Tenaglia’s debut novel is a veritable Pandora’s box of feminist horror stories, a knotty tangle of narrative threads that lead the reader, relentlessly, implacable, in this labyrinthine narrative into the inner chamber of those horrors. There the Minotaur—Pablo, the piano teacher, child sex abuser and self-satsifiedprovincial supetstud—is lured to his drowning death in the waters off Mar del Plata by Victoria, the woman he abused as a twelve-year-old student. In a narrative crescendo that intertwines her persistent memory of his abuse and the details of how she gets him into the waves in order to drown him, Viaje closes a story that, upon retrospective assessment, the reader realizes has been describing, if not a cold and calculated plan of revenge, at least a fortuitous series of circumstances that ends up with the same executionary consequences of such a plan.
Troping Celine’s Voyage au bout de la nuit (1932), Tenaglia’s character’s voyage to the beginning of night is the voyage back to the roots of her existential nightmare, the recovery of the memory of the primal rape scene that is the common lot of more children (mostly but not exclusively women) than our self-satisfied decent society wishes to imagine. Victoria is a history teacher, and while she knows the importance of establishing the sequence of events that account for social history, the tangled mass of her narratives threads show that, in apparent fulfillment of the Freudian premise that access to a repressed past does not come easy, she is slow to come to the realization of the precise erotic trajectory, based, one repeats, in rape by a teacher twenty-years her senior, that accounts for her incapacity to love and form meaningful human, sexual relationships. One cannot discount a reading of the novel in which Victoria has had the glimmer of a revenge opportunity from the start. Yet—and I reiterate the metaphor—the tangled mass of narrative gives the sense that it is more of an awakening, first, to the truth of her rape and, then, second, to the emerging discovery of an opportunity, if not to liquidate the task, to counter one passive event of violent consequences (her rape) with another active one of her own making (the murder of her rapist).
Viaje is a complex interweaving of multiple narrative texts that, in retrospect, lead to Victoria’s murderous revenge, while at the same time they testify to the difficulties of accessing one’s psychological past. As an exercise in fictional psychoanalysis, Viaje models those difficulties at the same time that it provides a panoply of samples of how that past might be accounted for. Tenaglia combines customary third-person narration with first-person thought (in italics).Since the basic story recounts Victoria’s return to the provincial small town where she grew up to care for her ailing mother, she is afforded the opportunity of recovering diaries and other documents left behind from when she was a young woman. These she “supplements” with an extensive current personal log she maintains on her computer, as she goes about caring for her mother and interacting in difficult terms with the older woman, reviving old girlhood friendships with women who have remained in the town, encountering old lovers, and trying to piece bits together from random conversations regarding her family’s painful disintegration through cancer, suicide, and manslaughter. In the process, she teaches basic Spanish history at a local high school, and her lectures on the Spanish royal families are reproduced in the novel, by which, presumedly, one learns that human history, from the court of Spain to the dull Argentine province is one of unrelenting pathetic stupidity. At one point, she is asked to write columns for the newspaper of a local town, and her often quite pointless commentaries constitute a counterpoint to the sort of horror story of sexual abuse she cannot speak forthrightly. Indeed, at one point Victoria utters a phrase that could serve as a valuable self-help guide in this human melodrama, “Hay que protegerse de la autoboludez” (197).

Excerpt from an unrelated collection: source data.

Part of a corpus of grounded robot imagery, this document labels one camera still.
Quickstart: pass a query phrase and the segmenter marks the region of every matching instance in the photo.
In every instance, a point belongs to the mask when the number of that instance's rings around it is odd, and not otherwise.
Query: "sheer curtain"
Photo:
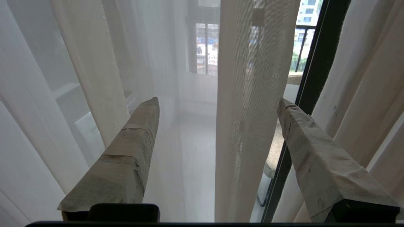
[[[64,195],[137,105],[158,96],[143,202],[162,222],[248,221],[298,8],[0,0],[0,220],[60,220]]]
[[[352,1],[313,118],[402,206],[402,1]],[[292,169],[273,222],[309,221]]]

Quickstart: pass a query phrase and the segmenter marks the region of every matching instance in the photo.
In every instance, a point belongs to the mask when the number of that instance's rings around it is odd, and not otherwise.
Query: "tan paper wrapping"
[[[278,117],[310,218],[324,222],[342,199],[399,205],[298,106],[283,99]]]
[[[141,103],[58,209],[77,212],[99,203],[141,203],[159,118],[157,97]]]

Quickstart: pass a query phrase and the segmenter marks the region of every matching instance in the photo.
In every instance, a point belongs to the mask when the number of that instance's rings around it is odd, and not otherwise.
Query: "floor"
[[[288,84],[284,97],[294,99],[298,87]],[[159,206],[161,222],[214,222],[216,105],[182,103],[187,110],[175,112],[172,105],[164,106],[170,100],[160,99],[160,112],[165,113],[160,117],[167,117],[164,122],[169,123],[159,126],[143,202]],[[274,169],[283,143],[279,127],[267,160]],[[270,180],[262,175],[261,201]],[[256,201],[250,222],[260,222],[263,211]]]

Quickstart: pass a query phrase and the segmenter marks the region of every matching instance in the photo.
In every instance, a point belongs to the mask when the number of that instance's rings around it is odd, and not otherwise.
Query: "black window frame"
[[[306,67],[295,104],[312,114],[334,61],[339,36],[350,0],[324,0],[311,43]],[[270,223],[278,206],[292,160],[283,144],[275,176],[267,191],[267,201],[261,222]]]

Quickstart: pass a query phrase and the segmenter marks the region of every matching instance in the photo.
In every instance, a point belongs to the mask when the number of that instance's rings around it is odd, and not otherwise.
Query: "tree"
[[[290,72],[294,72],[296,70],[297,61],[299,59],[299,55],[293,52],[292,55],[292,62],[290,63]],[[303,72],[304,67],[306,66],[307,58],[300,58],[299,68],[297,69],[298,72]]]

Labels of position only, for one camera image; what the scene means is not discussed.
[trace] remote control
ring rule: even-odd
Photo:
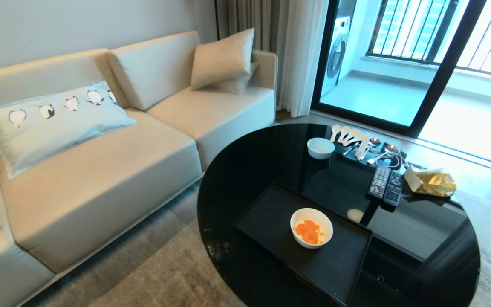
[[[403,190],[403,178],[404,176],[397,173],[397,171],[391,172],[386,186],[386,193],[384,194],[384,203],[390,206],[399,205],[401,191]]]
[[[372,181],[370,182],[369,191],[367,192],[367,196],[370,198],[375,198],[376,200],[384,199],[384,192],[386,191],[386,185],[388,179],[390,178],[391,170],[389,167],[376,167],[376,171],[374,171],[374,176]]]

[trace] black coffee table
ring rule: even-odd
[[[330,129],[295,124],[252,132],[225,148],[206,171],[198,197],[199,229],[228,286],[249,306],[333,305],[233,227],[278,181],[343,216],[363,212],[361,224],[373,237],[349,306],[468,306],[480,253],[462,207],[411,194],[406,184],[394,212],[373,206],[365,195],[374,167],[342,156],[345,148],[339,145],[329,160],[308,155],[306,142],[329,138]]]

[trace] light blue pillow
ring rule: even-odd
[[[100,79],[0,107],[0,155],[12,179],[59,152],[137,123]]]

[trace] beige sofa
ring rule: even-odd
[[[0,306],[20,305],[197,181],[233,140],[274,121],[277,58],[242,95],[191,91],[196,31],[0,69],[0,105],[105,78],[138,125],[13,180],[0,159]]]

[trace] washing machine
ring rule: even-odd
[[[338,81],[342,68],[344,53],[346,52],[347,39],[349,36],[349,16],[340,17],[335,20],[335,29],[331,38],[331,50],[325,68],[325,77],[321,87],[321,95],[329,92]]]

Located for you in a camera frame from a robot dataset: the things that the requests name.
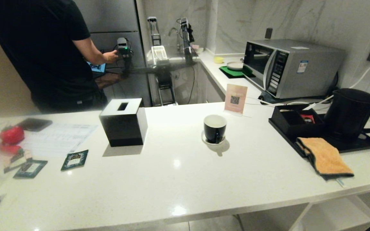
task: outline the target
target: saucer
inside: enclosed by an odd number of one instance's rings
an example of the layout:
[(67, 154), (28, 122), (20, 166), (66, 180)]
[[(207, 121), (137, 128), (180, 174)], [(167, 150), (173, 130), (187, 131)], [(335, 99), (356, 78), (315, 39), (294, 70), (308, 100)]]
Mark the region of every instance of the saucer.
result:
[(209, 143), (209, 142), (207, 141), (207, 137), (205, 136), (204, 131), (202, 131), (201, 139), (202, 139), (202, 141), (203, 141), (205, 144), (207, 144), (207, 145), (213, 145), (213, 146), (216, 146), (216, 145), (220, 145), (220, 144), (222, 144), (222, 143), (225, 141), (225, 136), (222, 138), (221, 142), (219, 142), (219, 143)]

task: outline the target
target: kettle
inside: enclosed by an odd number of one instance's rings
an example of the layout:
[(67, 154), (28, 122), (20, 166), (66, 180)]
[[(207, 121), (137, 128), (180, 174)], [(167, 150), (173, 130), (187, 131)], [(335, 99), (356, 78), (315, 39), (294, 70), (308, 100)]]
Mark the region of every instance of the kettle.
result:
[(333, 92), (333, 102), (324, 117), (328, 134), (341, 140), (353, 141), (363, 133), (370, 117), (370, 94), (361, 90), (343, 88)]

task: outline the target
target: refrigerator
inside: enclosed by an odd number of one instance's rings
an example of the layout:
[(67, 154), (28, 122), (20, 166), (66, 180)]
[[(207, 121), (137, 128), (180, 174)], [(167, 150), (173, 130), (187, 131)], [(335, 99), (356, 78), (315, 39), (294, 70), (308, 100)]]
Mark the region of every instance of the refrigerator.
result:
[[(74, 0), (84, 17), (91, 39), (98, 50), (112, 51), (118, 38), (131, 42), (134, 55), (132, 68), (146, 67), (145, 55), (135, 0)], [(121, 72), (124, 61), (107, 64), (108, 72)], [(128, 79), (104, 89), (108, 100), (142, 98), (145, 107), (152, 106), (147, 74), (131, 74)]]

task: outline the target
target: microwave label
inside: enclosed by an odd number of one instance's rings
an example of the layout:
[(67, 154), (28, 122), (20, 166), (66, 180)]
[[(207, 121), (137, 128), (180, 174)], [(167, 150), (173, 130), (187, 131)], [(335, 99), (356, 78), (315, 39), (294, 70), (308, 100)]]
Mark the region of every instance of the microwave label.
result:
[(302, 60), (299, 63), (299, 67), (298, 67), (297, 73), (304, 73), (305, 72), (305, 69), (306, 69), (306, 66), (308, 66), (308, 60)]
[(297, 49), (297, 50), (309, 49), (309, 48), (307, 48), (307, 47), (291, 47), (291, 48), (293, 48), (293, 49)]

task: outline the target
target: qr code
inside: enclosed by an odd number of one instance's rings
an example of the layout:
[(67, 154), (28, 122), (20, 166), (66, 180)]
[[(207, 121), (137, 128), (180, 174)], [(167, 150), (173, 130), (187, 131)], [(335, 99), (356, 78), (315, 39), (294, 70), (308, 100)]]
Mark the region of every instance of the qr code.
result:
[(239, 104), (239, 97), (231, 96), (231, 104)]

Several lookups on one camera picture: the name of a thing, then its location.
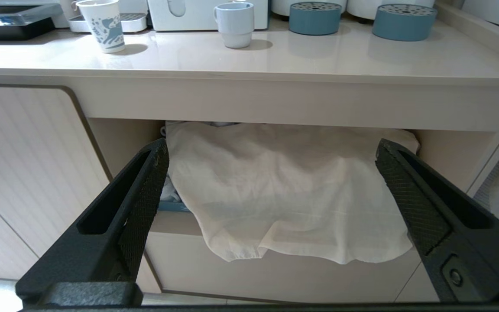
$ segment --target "countertop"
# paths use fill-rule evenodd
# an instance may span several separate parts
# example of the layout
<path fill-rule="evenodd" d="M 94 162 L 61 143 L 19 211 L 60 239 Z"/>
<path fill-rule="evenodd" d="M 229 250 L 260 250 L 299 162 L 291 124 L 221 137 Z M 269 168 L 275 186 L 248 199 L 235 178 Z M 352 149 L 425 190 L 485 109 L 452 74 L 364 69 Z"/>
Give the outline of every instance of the countertop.
<path fill-rule="evenodd" d="M 126 34 L 125 51 L 106 55 L 91 35 L 61 29 L 0 42 L 0 75 L 499 85 L 499 54 L 438 20 L 421 42 L 371 30 L 343 19 L 338 33 L 304 36 L 272 19 L 243 49 L 226 48 L 217 32 L 145 30 Z"/>

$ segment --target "blue canister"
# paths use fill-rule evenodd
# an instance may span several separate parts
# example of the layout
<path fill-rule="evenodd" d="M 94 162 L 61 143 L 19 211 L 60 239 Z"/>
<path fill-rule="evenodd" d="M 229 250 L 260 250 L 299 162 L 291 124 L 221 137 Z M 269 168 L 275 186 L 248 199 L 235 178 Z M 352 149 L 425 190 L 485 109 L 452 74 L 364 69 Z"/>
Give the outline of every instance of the blue canister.
<path fill-rule="evenodd" d="M 290 30 L 299 34 L 332 34 L 340 27 L 342 6 L 328 2 L 299 2 L 290 6 Z"/>
<path fill-rule="evenodd" d="M 428 38 L 436 13 L 427 6 L 385 4 L 376 10 L 373 33 L 390 40 L 421 41 Z"/>

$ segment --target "white mug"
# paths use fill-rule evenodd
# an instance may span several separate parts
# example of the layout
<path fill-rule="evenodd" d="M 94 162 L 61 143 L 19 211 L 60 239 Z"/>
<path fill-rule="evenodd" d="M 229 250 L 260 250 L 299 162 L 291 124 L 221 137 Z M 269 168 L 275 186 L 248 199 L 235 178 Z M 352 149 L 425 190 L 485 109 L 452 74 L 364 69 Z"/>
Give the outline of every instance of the white mug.
<path fill-rule="evenodd" d="M 219 4 L 214 8 L 214 17 L 226 47 L 236 49 L 250 45 L 251 34 L 255 28 L 253 3 Z"/>
<path fill-rule="evenodd" d="M 90 26 L 91 34 L 103 53 L 124 50 L 123 26 L 120 23 L 119 0 L 84 0 L 76 4 Z"/>

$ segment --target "screw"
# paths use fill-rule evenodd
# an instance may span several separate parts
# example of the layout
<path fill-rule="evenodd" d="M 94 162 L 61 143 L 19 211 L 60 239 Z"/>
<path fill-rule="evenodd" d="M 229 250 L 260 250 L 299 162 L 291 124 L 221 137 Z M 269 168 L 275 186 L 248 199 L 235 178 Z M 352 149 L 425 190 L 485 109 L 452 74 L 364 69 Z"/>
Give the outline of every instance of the screw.
<path fill-rule="evenodd" d="M 461 287 L 461 285 L 463 284 L 463 278 L 459 274 L 459 271 L 456 270 L 456 269 L 451 269 L 450 270 L 450 280 L 457 287 Z"/>

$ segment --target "white countertop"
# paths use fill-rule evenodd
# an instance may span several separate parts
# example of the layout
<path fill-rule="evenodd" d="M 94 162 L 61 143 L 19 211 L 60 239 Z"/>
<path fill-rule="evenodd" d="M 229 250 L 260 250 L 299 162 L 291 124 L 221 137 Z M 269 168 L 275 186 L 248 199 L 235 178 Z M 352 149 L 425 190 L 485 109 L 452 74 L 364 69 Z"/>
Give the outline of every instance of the white countertop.
<path fill-rule="evenodd" d="M 421 42 L 379 38 L 343 20 L 329 36 L 304 36 L 271 20 L 248 48 L 229 49 L 217 32 L 125 36 L 106 55 L 90 35 L 54 30 L 27 42 L 0 42 L 0 75 L 228 78 L 438 85 L 499 85 L 499 54 L 437 21 Z"/>

Even if Victoria cannot speak forthrightly the real stories of sexual abuse of which her own is but one example, Viaje certainly can be said to be one of the most forthright feminist novels recently written in Argentina. With all of the intransigence of an Alejandra Pizarnik, who one suspects committed suicide without really saying everything she had to say beyond her allegorical bloody countess, Tenaglia has no use for discursive subtleties. Her novel is, in additional to frank assessments of multiple femininistexistencialhuits clos, replete with details of sexual emotions and sexual acts that make it difficult not to understand the extent of, and the justification for, Victoria’s propulsion toward cathartic revenge.
Viaje al principio de la noche is an outstanding novel and deserves to be recognized as one of the best feminist narratives in recent Argentine fiction.